# Worx in Progress



## pshoe64 (Jun 10, 2008)

Hi All,

I slaving away (yeah right, I'm havin fun) at some new body designs and wanted to get some feedback. All of these are 1/64th scale and are still getting detailed at some level before I start pouring the resin. The 88-90 Buick and 86-87 Olds stock cars are almost ready. I am still fabricating the 68 Camaro's front and rear grill and valence and the 69 Charger 500 is going to get a flush grill with the headlights. The 79 Caprice/Impala is pretty much done and waiting for the others to catch up. I try to pour as much of the molding compound in one shot as I can. The 71 Cyclone and 71 Torino are on the backburner. I am re-sculpting the lower door and rocker panels. Wasn't happy with the look the 3rd-4th and 5th times around.

-Paul


----------



## roadrner (Jul 21, 1999)

Man , they look sweet! Like the conversion of that Impala. I think I have one in my junk box, may have to steal your idea. :thumbsup::thumbsup: rr


----------



## NTxSlotCars (May 27, 2008)

Like the Impala too. I'm doing a Charger too. It's on my UnderDog Race Shop thread. Nice work!!! 

Rich


----------



## WesJY (Mar 4, 2004)

WOW.. good job on them!! i like that yellow charger!! thats funny that rich is already working on it.. 

Wes


----------



## Hilltop Raceway (Feb 12, 2006)

I'm liking the Impala the best, changing from a 4 door to 2 door!!! I gotta try that!!! Hope you don't mind sharing!!! I had already removed the lights from one, but the 2 door idea sells it!!! RM


----------



## krazcustoms (Nov 20, 2003)

*Not meant as a hijack, but*

this is an example of what can be done with the Impala. This is from about 8 years ago, hence the lack of chrome window trim.... It would be great to have a resin body with all the filling work already done to start with!!


----------



## T-jetjim (Sep 12, 2005)

I like that Camaro myself. Great idea with the Charger. I was wondering where Underdog was going with his, now I know.
Jim


----------



## Hilltop Raceway (Feb 12, 2006)

krazcustoms said:


> this is an example of what can be done with the Impala. This is from about 8 years ago, hence the lack of chrome window trim.... It would be great to have a resin body with all the filling work already done to start with!!

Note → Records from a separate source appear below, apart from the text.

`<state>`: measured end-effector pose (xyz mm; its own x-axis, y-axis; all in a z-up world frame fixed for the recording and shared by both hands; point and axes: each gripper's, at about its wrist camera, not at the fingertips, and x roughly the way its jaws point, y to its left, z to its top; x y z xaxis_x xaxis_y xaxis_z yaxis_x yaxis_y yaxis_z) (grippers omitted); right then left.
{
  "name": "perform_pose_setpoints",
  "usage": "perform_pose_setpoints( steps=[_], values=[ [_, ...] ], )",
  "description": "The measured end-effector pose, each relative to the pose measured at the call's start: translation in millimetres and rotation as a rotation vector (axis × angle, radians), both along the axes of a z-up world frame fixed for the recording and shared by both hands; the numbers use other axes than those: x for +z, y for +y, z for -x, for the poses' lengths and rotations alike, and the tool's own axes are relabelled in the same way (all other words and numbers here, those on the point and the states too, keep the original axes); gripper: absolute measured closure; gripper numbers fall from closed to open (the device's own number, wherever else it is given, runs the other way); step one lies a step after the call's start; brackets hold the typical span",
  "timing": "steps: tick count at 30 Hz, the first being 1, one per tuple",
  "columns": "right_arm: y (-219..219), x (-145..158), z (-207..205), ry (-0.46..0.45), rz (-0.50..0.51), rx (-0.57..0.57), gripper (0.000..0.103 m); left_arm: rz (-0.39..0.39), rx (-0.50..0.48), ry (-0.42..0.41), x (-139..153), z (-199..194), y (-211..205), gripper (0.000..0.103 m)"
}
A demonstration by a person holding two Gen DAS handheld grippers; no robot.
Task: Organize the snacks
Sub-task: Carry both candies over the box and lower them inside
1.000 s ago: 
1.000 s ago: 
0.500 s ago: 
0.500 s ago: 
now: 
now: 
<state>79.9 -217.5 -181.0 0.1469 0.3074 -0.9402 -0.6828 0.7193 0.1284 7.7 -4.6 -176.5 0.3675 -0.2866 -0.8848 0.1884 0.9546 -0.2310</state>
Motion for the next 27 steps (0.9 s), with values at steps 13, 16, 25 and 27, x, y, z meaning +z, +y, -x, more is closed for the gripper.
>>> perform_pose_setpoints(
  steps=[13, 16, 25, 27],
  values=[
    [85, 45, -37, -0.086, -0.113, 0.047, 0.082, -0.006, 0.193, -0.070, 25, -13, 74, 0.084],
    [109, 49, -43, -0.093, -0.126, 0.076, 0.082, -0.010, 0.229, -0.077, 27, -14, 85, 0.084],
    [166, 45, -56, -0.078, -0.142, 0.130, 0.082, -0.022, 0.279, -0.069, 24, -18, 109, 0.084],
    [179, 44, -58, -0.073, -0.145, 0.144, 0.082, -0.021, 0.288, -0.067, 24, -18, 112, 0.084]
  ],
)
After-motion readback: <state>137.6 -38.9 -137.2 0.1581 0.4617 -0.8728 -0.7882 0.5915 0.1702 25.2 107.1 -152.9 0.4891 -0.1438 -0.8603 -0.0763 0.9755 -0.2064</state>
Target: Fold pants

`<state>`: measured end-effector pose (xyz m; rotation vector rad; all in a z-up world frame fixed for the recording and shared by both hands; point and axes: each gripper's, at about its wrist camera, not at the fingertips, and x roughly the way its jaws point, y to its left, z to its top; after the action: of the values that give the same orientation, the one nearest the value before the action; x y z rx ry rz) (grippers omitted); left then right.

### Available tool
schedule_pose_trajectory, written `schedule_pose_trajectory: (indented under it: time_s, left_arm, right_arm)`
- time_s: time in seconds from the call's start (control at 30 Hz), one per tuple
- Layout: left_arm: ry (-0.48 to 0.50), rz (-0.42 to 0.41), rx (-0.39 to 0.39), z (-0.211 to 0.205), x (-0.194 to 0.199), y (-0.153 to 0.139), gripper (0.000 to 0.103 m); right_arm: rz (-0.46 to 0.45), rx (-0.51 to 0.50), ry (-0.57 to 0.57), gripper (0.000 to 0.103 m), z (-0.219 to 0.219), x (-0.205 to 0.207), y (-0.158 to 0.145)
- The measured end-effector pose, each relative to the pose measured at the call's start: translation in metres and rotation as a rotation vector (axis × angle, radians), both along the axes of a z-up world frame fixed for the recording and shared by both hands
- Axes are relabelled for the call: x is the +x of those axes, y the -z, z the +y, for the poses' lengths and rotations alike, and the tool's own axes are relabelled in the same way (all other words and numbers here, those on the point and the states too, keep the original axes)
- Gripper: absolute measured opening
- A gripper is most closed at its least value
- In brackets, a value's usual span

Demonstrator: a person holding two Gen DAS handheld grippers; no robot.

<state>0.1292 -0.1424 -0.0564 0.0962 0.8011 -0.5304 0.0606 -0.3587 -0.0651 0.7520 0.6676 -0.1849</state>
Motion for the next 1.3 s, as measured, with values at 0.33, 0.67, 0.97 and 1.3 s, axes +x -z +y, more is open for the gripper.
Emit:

Man, I like that. That's one I always thought about painting, just never thought about making a 2 door out of it. I need to change my way of thinking!!! Looking gooooood!!! RM


----------



## bobhch (Apr 22, 2007)

*Rolling with the Impala, Impala, Impala...*

Paul,

I think you struck a HT vein man. 

Impala, Impala, Impala :roll: Impala, Impala, Impala

Don't get me wrong as they are all Kewl Kustoms. Thanks for sharing these pics and ideas!

Bob...that's how I roll...zilla


----------



## pshoe64 (Jun 10, 2008)

*Wow! Good Feedback!*

Okay, I need to get off the couch and finish the Impala! All that's left is to scribe the door lines in their new locations and it's off to get smothered in silicon. I have also made progress with the Charger 500. The grill in the picture has been removed and fabrication of the "500" flush mount grill is under way. I picked up some new dental tools this week just for detailing the grill work. The 71 Cyclone has a new driver's side lower sheet metal and the rocker panel detail needs to be started. Passenger side is still getting tweaked. Looks like a busy weekend!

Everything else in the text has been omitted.